When Alden was born screaming, I knew my struggle wasn’t over. I knew that now, probably more than ever, I would be feeling a wide range of emotions and I was absolutely correct. Life has been filled with happiness, sadness, joy, grief, guilt, and in some ways even more secondary losses that I’m finally able to physically experience. Things as simple as getting Alden dressed, while she stares at me, I feel both joy and sadness while doing. I think that this feeling of both joy and sadness while doing the most mundane of things with your living child is one that only a loss mother can truly understand. A feeling that a women who was so close to having her child in her arms, then that child was stolen away taking all of her dreams and part of her soul with her, would understand to the fullest.

Alden has brought so much love and light to my life, and for that I am so happy. I know that she will be loved more than she can ever imagine, and that I will give her everything she could ever want and need as a human to thrive in this awful world. I know that someday I might be able to look at her and feel complete joy, but that day is very far off. The grief I feel for my daughter that didn’t get a chance at life is a grief that no one should ever have to feel. It’s the grief that you can feel in your bones, the one you can taste, the one that makes every part of you hurt. It’s the grief that makes every part of you wish that you had died right along side your child because that is the only way it would feel right.

I knew that bringing Alden home, safe and sound, wouldn’t be a fix for losing Kenley. Nothing will ever take away the pain of losing Kenley, and nothing will ever completely fill the hole I have in my heart where she should be. Losing a full term child is the worst thing that can happen to a person. I am 100% certain of that.

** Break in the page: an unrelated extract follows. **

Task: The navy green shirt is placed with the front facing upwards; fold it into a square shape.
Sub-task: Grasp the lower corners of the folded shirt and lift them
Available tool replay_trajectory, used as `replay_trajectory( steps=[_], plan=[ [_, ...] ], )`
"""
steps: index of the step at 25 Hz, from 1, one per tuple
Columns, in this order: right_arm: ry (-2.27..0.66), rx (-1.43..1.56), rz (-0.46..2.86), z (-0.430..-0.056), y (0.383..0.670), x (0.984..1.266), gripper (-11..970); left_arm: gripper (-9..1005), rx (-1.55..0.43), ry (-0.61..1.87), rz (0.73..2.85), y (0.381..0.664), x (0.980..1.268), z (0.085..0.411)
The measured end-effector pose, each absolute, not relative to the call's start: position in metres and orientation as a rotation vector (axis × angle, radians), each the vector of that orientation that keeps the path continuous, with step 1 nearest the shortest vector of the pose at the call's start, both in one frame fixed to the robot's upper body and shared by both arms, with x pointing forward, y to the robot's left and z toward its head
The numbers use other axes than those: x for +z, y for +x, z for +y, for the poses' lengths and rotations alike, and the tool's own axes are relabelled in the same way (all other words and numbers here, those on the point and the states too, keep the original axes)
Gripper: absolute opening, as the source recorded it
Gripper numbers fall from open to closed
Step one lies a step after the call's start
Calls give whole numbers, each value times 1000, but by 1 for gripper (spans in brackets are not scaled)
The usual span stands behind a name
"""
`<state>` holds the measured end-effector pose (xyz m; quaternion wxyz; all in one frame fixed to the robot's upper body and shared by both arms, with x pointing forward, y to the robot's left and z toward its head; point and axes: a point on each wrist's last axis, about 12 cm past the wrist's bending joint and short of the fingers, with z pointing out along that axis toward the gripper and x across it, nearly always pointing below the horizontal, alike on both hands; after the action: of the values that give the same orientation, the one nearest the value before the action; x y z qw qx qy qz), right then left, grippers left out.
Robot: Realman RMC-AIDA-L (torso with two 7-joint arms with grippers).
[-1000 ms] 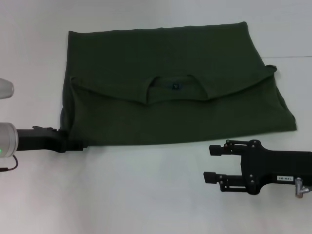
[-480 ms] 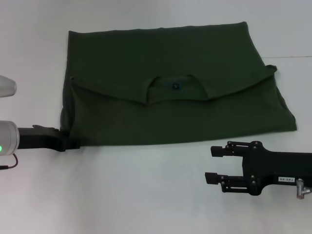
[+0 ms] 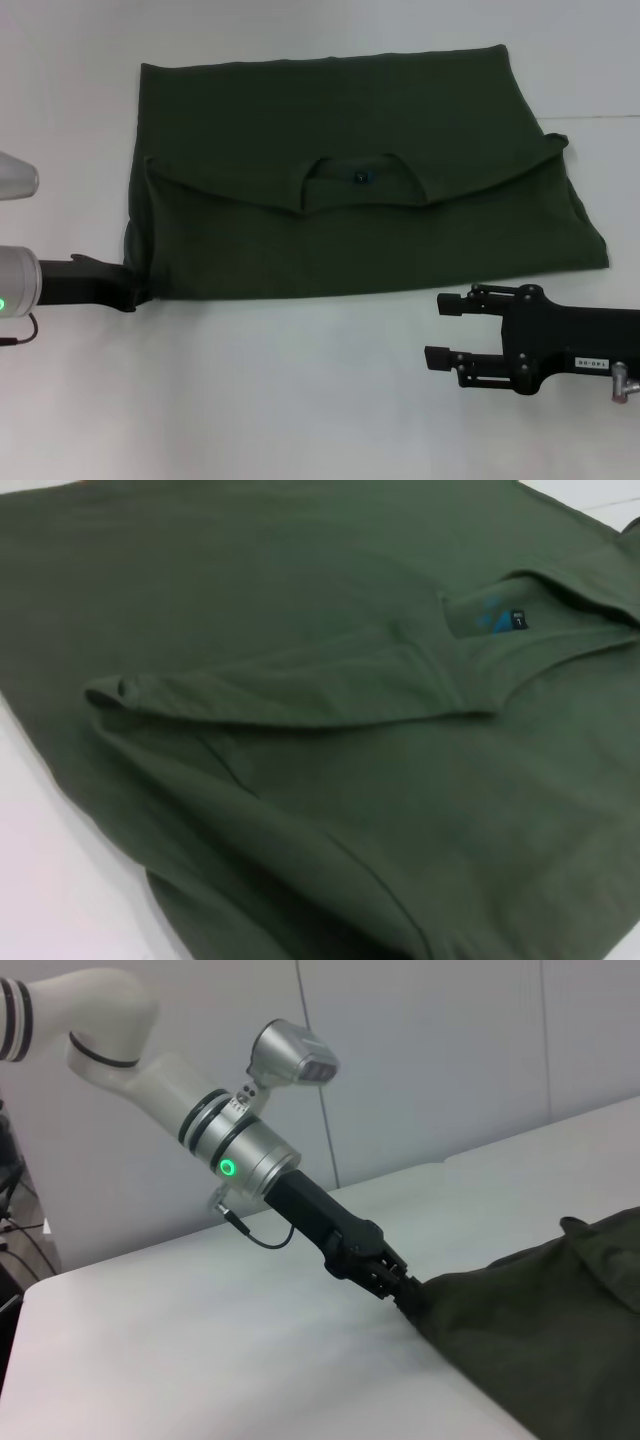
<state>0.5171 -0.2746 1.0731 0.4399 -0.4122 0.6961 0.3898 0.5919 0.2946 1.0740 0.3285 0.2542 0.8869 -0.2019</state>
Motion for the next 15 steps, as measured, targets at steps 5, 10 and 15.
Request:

Navigating this life with one beautiful daughter in my arms, and one in my heart is turning out to be a lot harder than I expected.

baby book. 

When we were 13 weeks pregnant with Kenley, my neighbor asked if she could bring over some gifts she bought us. I was so excited- Kenley’s first gifts! I couldn’t wait. One of the gifts was a baby book; the kind that I would have chosen myself which made it that much better. I remember flipping through and thinking about all the entries I couldn’t wait to make. First teeth to come in, first steps, favorite cartoons, or books. Except, I only filled in the first two or three pages; I was denied the opportunity to complete the other entries. 

Secondary Losses. 

When we got pregnant with Alden, things were extremely different- how could they not be? I didn’t want gifts for her; I didn’t want to make plans for her future because I was all too sure she would be ripped away from me too. A week or so before she came, I received a surprise gift in the mail from a dear friend. 

A baby book. 

I had put off buying one intentionally because I just couldn’t even think about filling in the beginning again. 

 “Mommy and Daddy were _________ when they found out you were coming!” 

Scared. Guilty. Mad. Excited. Happy. Sad. Anxious. Depressed. 

How do you fill in that answer? 

I took her book to the hospital to make sure her foot prints found the proper home inside, but I haven’t opened it yet to look at them. I know she deserves me to fill out her book just like I started to fill out Kenley’s, or how I’ve filled out Landon’s. I know that. I’m sure that some day I will fill it out because I want her to be able to look back at it after she’s had a child of her own to see when she started walking, or when she got her first tooth and to see which one it was. 

She deserves that.

 I owe it to her. 

I want to make her life as “shadowless” as possible and I know that having a baby book for her will be a step in that direction. I don’t want to ever imagine how she would feel if she asked me to see her book, and I told her I couldn’t make her one because after her sister died I would rather have sawed off my arm than write in another baby book. 

I’m finding out each day that there are new mountains to climb in my new life with Alden. 

One foot in front of the other, right? One step at a time.